Data Orchestration Service
The Data Orchestration Service handles query execution, data catalog management, schema discovery, and data lineage tracking across multiple data sources.
Quick Navigation
Overview
The Data Orchestration Service is responsible for:
- Executing queries and data plans across multiple data sources
- Managing the data catalog with schema discovery and metadata
- Tracking data lineage (upstream and downstream dependencies)
- Providing AI context for query generation
- Managing connectors for 30+ data source types
Service Architecture Flow Diagram
View Flow Diagram

Data Orchestration Flow Overview:
This flow diagram illustrates the complete data orchestration workflow from connector management through query execution and lineage tracking. It demonstrates how data sources are connected, schemas are discovered, queries are executed, and data lineage is tracked.
Key Flow Components:
- Connector Management: Routes requests to appropriate connector types (SQL, NoSQL, Cloud, File, API)
- Connection Pooling: Establishes and manages connections to data sources
- Catalog Service: Discovers schemas, extracts metadata, generates embeddings
- Execution Router: Routes queries to DuckDB, Trino, or native execution engines
- Query Execution: Executes queries with caching and result aggregation
- Lineage Engine: Tracks upstream and downstream data relationships
- AI Context Service: Provides semantic search via embeddings for query generation
Base Path
All endpoints are prefixed with /api/v1 or root / for health checks.
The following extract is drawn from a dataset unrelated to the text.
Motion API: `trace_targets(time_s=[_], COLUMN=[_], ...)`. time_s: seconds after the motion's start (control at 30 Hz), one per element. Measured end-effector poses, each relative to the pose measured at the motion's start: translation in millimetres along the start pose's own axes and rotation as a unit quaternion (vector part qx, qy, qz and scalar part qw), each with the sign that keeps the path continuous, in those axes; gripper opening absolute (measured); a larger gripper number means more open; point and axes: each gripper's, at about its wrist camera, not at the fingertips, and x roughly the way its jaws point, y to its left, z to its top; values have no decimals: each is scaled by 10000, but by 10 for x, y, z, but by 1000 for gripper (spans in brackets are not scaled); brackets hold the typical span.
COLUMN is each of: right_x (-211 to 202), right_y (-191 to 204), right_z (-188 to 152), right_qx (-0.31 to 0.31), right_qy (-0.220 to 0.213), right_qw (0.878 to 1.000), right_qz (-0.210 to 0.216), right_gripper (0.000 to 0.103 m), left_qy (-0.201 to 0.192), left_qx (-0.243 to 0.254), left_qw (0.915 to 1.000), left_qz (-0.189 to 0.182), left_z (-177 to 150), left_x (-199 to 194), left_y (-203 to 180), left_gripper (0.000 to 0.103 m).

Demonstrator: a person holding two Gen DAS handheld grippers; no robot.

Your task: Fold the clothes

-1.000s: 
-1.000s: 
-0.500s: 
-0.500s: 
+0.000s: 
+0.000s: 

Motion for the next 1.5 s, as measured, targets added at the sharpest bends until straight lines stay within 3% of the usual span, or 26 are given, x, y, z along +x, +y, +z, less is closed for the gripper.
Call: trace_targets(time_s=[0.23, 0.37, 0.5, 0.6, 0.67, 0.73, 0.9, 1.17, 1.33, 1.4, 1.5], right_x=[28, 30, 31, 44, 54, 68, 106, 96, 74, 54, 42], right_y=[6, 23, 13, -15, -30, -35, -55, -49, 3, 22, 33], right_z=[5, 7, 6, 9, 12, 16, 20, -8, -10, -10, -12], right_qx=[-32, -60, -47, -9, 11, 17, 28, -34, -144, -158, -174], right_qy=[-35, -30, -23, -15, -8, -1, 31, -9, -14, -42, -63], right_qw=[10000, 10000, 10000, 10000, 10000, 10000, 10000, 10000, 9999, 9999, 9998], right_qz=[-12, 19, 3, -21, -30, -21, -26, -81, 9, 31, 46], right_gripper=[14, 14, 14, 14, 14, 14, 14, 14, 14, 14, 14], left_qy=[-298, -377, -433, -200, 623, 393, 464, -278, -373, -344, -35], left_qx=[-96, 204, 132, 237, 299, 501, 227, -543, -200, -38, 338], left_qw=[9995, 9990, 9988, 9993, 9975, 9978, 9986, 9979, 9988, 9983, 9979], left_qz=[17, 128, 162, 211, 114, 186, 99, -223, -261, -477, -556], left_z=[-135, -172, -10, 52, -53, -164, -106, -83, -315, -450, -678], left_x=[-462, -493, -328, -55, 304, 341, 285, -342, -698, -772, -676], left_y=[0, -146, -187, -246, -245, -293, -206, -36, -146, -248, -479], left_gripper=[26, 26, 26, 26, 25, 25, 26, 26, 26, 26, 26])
Base URL: http://data-orchestration:8000 (internal) or http://localhost:8000 (development)
Authentication
The service uses header-based authentication:
X-Org-ID: <organization_id>
X-User-ID: <user_id> (optional)
Note: The service accepts user_context in request bodies for stateless execution, allowing the main API to pass decrypted credentials at runtime.
Endpoints
Health & Status
| Method | Endpoint | Description |
|---|---|---|
| GET | /health | Check service health |
| GET | /metrics | Get system metrics |
Execution
| Method | Endpoint | Description |
|---|---|---|
| POST | /execute | Execute a data plan |
| POST | /query | Execute a simple SQL query |
Connectors
| Method | Endpoint | Description |
|---|---|---|
| GET | /connectors | List available connectors |
| GET | /connectors/{connector_id} | Get connector details |
| POST | /connections/test | Test connection to a data source |
Catalog
| Method | Endpoint | Description |
|---|---|---|
| POST | /catalog | Catalog a data source |
| GET | /catalog/tables | List tables in catalog |
| GET | /catalog/schemas | Get hierarchical catalog structure |
| POST | /catalog/search | Search catalog by text |
| GET | /catalog/tables/{table_id} | Get table details including columns |
| POST | /catalog/ai-context | Get catalog context for AI query generation |
Lineage
| Method | Endpoint | Description |
|---|---|---|
| GET | /lineage/upstream/{table_id} | Get upstream lineage for a table |
| GET | /lineage/downstream/{table_id} | Get downstream lineage for a table |
| GET | /lineage/graph | Get complete lineage graph |
Schema Discovery
| Method | Endpoint | Description |
|---|---|---|
| GET | /schema/{data_source_id} | Discover schema for a data source |
Total: 17 endpoints
Internal Notes
- Service accepts stateless execution with
data_source_configsin request body - Supports multiple compute engines (DuckDB, Trino)
- Uses vector database (Qdrant/Pinecone) for semantic catalog search
- Catalog supports embeddings for AI-powered table discovery
- Lineage tracking provides data dependency graphs
- All endpoints are fully implemented